▶ _Problem statement_
What is needed is an exact copy of every record.

^^^^^^^^

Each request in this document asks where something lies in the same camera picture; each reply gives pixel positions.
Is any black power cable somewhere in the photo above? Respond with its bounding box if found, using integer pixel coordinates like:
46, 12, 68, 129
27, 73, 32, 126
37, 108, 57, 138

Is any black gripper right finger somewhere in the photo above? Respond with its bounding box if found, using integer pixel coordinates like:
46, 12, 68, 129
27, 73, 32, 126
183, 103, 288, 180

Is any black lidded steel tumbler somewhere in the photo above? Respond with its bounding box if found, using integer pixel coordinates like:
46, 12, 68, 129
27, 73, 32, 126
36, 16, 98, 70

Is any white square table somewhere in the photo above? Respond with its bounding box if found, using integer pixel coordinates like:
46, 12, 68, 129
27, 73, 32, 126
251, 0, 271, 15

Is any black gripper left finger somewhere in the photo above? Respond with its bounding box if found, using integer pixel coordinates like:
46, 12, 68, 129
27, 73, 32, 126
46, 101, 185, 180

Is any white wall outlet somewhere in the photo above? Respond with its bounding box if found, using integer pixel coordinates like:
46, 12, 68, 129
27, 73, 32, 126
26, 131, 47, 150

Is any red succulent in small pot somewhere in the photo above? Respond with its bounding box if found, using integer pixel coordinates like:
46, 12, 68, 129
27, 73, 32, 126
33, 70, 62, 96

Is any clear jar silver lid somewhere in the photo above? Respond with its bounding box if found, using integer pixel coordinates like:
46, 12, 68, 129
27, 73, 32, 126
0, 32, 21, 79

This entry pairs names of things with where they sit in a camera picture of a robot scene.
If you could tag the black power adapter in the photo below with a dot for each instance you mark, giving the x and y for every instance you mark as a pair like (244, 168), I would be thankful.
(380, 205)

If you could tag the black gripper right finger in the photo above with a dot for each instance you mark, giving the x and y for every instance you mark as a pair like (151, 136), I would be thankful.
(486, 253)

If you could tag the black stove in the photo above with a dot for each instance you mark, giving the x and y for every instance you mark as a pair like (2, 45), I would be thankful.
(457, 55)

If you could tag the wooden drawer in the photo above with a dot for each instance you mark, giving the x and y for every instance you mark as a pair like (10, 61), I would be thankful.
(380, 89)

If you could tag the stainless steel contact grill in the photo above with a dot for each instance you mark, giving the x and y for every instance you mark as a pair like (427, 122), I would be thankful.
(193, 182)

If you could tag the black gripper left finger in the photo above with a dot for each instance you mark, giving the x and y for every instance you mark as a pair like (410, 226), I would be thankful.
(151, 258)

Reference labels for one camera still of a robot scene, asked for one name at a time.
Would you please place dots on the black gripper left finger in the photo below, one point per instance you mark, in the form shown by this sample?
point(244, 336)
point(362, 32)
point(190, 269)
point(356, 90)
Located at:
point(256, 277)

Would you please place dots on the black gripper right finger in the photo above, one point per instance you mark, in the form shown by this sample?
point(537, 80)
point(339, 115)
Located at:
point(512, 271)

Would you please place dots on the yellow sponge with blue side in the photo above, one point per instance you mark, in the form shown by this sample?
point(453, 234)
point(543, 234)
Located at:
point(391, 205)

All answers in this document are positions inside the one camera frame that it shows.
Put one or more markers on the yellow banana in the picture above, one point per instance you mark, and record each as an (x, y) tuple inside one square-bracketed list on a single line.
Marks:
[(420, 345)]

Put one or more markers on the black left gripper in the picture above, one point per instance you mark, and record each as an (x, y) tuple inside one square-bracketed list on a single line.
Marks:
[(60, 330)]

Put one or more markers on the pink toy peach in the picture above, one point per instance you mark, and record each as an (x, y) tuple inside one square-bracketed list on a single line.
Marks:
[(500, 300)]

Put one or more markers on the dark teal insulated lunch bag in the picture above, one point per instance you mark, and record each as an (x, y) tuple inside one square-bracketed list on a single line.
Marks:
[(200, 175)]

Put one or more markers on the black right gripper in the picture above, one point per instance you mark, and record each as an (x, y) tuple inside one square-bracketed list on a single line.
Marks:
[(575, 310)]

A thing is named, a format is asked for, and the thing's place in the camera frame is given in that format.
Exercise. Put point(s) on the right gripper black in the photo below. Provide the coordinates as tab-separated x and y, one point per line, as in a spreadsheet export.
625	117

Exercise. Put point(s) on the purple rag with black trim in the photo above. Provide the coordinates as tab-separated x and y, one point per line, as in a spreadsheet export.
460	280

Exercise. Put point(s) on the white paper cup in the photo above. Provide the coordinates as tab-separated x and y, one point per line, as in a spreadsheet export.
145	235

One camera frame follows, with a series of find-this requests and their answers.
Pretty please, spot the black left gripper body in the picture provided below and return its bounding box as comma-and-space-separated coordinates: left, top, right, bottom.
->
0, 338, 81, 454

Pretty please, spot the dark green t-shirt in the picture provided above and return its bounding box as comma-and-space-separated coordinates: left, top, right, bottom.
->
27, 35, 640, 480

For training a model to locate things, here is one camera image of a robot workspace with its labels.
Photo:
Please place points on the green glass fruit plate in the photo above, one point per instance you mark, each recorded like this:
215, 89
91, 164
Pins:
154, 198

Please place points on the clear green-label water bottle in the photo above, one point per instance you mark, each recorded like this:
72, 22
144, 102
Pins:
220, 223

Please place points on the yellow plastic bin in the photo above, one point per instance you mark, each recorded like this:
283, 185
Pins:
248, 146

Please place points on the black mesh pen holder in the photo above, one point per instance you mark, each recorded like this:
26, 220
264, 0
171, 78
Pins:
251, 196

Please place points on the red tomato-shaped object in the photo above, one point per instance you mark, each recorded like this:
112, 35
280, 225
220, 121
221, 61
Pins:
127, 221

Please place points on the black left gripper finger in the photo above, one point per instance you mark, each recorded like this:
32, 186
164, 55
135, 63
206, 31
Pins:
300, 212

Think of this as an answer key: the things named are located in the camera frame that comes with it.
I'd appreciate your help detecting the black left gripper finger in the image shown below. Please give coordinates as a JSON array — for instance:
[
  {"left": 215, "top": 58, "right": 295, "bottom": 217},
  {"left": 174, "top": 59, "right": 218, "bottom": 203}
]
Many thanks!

^^^^^^^^

▶ _Final answer_
Each request in this document asks where something lies in the same camera picture; each reply gives pixel positions.
Is any black power cable somewhere in the photo above? Respond with its bounding box if found, using integer pixel coordinates like:
46, 12, 68, 129
27, 73, 32, 126
37, 108, 57, 138

Is any black gripper right finger somewhere in the photo above? Respond with its bounding box if found, using integer pixel coordinates like:
46, 12, 68, 129
27, 73, 32, 126
183, 103, 288, 180

Is any black lidded steel tumbler somewhere in the photo above? Respond with its bounding box if found, using integer pixel coordinates like:
46, 12, 68, 129
27, 73, 32, 126
36, 16, 98, 70

Is any white square table somewhere in the photo above? Respond with its bounding box if found, using integer pixel coordinates like:
46, 12, 68, 129
27, 73, 32, 126
251, 0, 271, 15

Is any black gripper left finger somewhere in the photo above? Respond with its bounding box if found, using integer pixel coordinates like:
46, 12, 68, 129
27, 73, 32, 126
46, 101, 185, 180

Is any white wall outlet somewhere in the photo above? Respond with its bounding box if found, using integer pixel coordinates like:
46, 12, 68, 129
27, 73, 32, 126
26, 131, 47, 150

Is any red succulent in small pot somewhere in the photo above? Respond with its bounding box if found, using integer pixel coordinates like:
46, 12, 68, 129
27, 73, 32, 126
33, 70, 62, 96

Is any clear jar silver lid somewhere in the photo above? Respond with its bounding box if found, using integer pixel coordinates like:
46, 12, 68, 129
27, 73, 32, 126
0, 32, 21, 79

This entry pairs names of things with where they sit in a camera picture of a robot scene.
If you could tag the black power adapter in the photo below with a dot for each instance you mark, giving the x and y for every instance you mark as a pair like (244, 168), I would be thankful.
(380, 205)

If you could tag the black gripper right finger in the photo above with a dot for each instance you mark, giving the x and y for every instance you mark as a pair like (151, 136), I would be thankful.
(486, 253)

If you could tag the black stove in the photo above with a dot for each instance you mark, giving the x and y for every instance you mark as a pair like (2, 45), I would be thankful.
(457, 55)

If you could tag the wooden drawer in the photo above with a dot for each instance you mark, giving the x and y for every instance you mark as a pair like (10, 61), I would be thankful.
(380, 89)

If you could tag the stainless steel contact grill in the photo above with a dot for each instance you mark, giving the x and y for every instance you mark as a pair like (427, 122), I would be thankful.
(193, 182)

If you could tag the black gripper left finger in the photo above with a dot for each instance you mark, giving the x and y for every instance you mark as a pair like (410, 226), I would be thankful.
(151, 258)

Reference labels for one camera still of a robot scene, asked for one name at a time.
Would you please place dots on the black gripper left finger in the photo below, one point per instance you mark, in the form shown by this sample?
point(244, 336)
point(362, 32)
point(190, 269)
point(356, 90)
Located at:
point(256, 277)

Would you please place dots on the black gripper right finger in the photo above, one point per instance you mark, in the form shown by this sample?
point(537, 80)
point(339, 115)
Located at:
point(512, 271)

Would you please place dots on the yellow sponge with blue side in the photo above, one point per instance you mark, in the form shown by this sample?
point(453, 234)
point(543, 234)
Located at:
point(391, 205)

All answers in this document are positions inside the one camera frame that it shows.
Put one or more markers on the yellow banana in the picture above, one point per instance you mark, and record each as an (x, y) tuple inside one square-bracketed list on a single line.
Marks:
[(420, 345)]

Put one or more markers on the black left gripper in the picture above, one point per instance you mark, and record each as an (x, y) tuple inside one square-bracketed list on a single line.
Marks:
[(60, 330)]

Put one or more markers on the pink toy peach in the picture above, one point per instance you mark, and record each as an (x, y) tuple inside one square-bracketed list on a single line.
Marks:
[(500, 300)]

Put one or more markers on the dark teal insulated lunch bag in the picture above, one point per instance you mark, and record each as an (x, y) tuple inside one square-bracketed list on a single line.
Marks:
[(200, 175)]

Put one or more markers on the black right gripper in the picture above, one point per instance you mark, and record each as an (x, y) tuple inside one square-bracketed list on a single line.
Marks:
[(575, 310)]

A thing is named, a format is asked for, and the thing's place in the camera frame is given in that format.
Exercise. Put point(s) on the right gripper black in the photo below. Provide the coordinates as tab-separated x and y, one point per line, as in a spreadsheet export.
625	117

Exercise. Put point(s) on the purple rag with black trim in the photo above. Provide the coordinates as tab-separated x and y, one point per line, as in a spreadsheet export.
460	280

Exercise. Put point(s) on the white paper cup in the photo above. Provide the coordinates as tab-separated x and y, one point per line, as in a spreadsheet export.
145	235

One camera frame follows, with a series of find-this requests and their answers.
Pretty please, spot the black left gripper body in the picture provided below and return its bounding box as comma-and-space-separated coordinates: left, top, right, bottom.
->
0, 338, 81, 454

Pretty please, spot the dark green t-shirt in the picture provided above and return its bounding box as comma-and-space-separated coordinates: left, top, right, bottom.
->
27, 35, 640, 480

For training a model to locate things, here is one camera image of a robot workspace with its labels.
Photo:
Please place points on the green glass fruit plate in the photo above, one point per instance you mark, each recorded like this:
215, 89
91, 164
Pins:
154, 198

Please place points on the clear green-label water bottle in the photo above, one point per instance you mark, each recorded like this:
72, 22
144, 102
Pins:
220, 223

Please place points on the yellow plastic bin in the photo above, one point per instance you mark, each recorded like this:
283, 185
Pins:
248, 146

Please place points on the black mesh pen holder in the photo above, one point per instance you mark, each recorded like this:
26, 220
264, 0
171, 78
Pins:
251, 196

Please place points on the red tomato-shaped object in the photo above, one point per instance you mark, each recorded like this:
112, 35
280, 225
220, 121
221, 61
Pins:
127, 221

Please place points on the black left gripper finger in the photo above, one point per instance you mark, each recorded like this:
32, 186
164, 55
135, 63
206, 31
Pins:
300, 212

Think of this as an answer key: the things named are located in the camera frame that comes with it.
I'd appreciate your help detecting the black left gripper finger in the image shown below. Please give coordinates as a JSON array — for instance:
[
  {"left": 215, "top": 58, "right": 295, "bottom": 217},
  {"left": 174, "top": 59, "right": 218, "bottom": 203}
]
Many thanks!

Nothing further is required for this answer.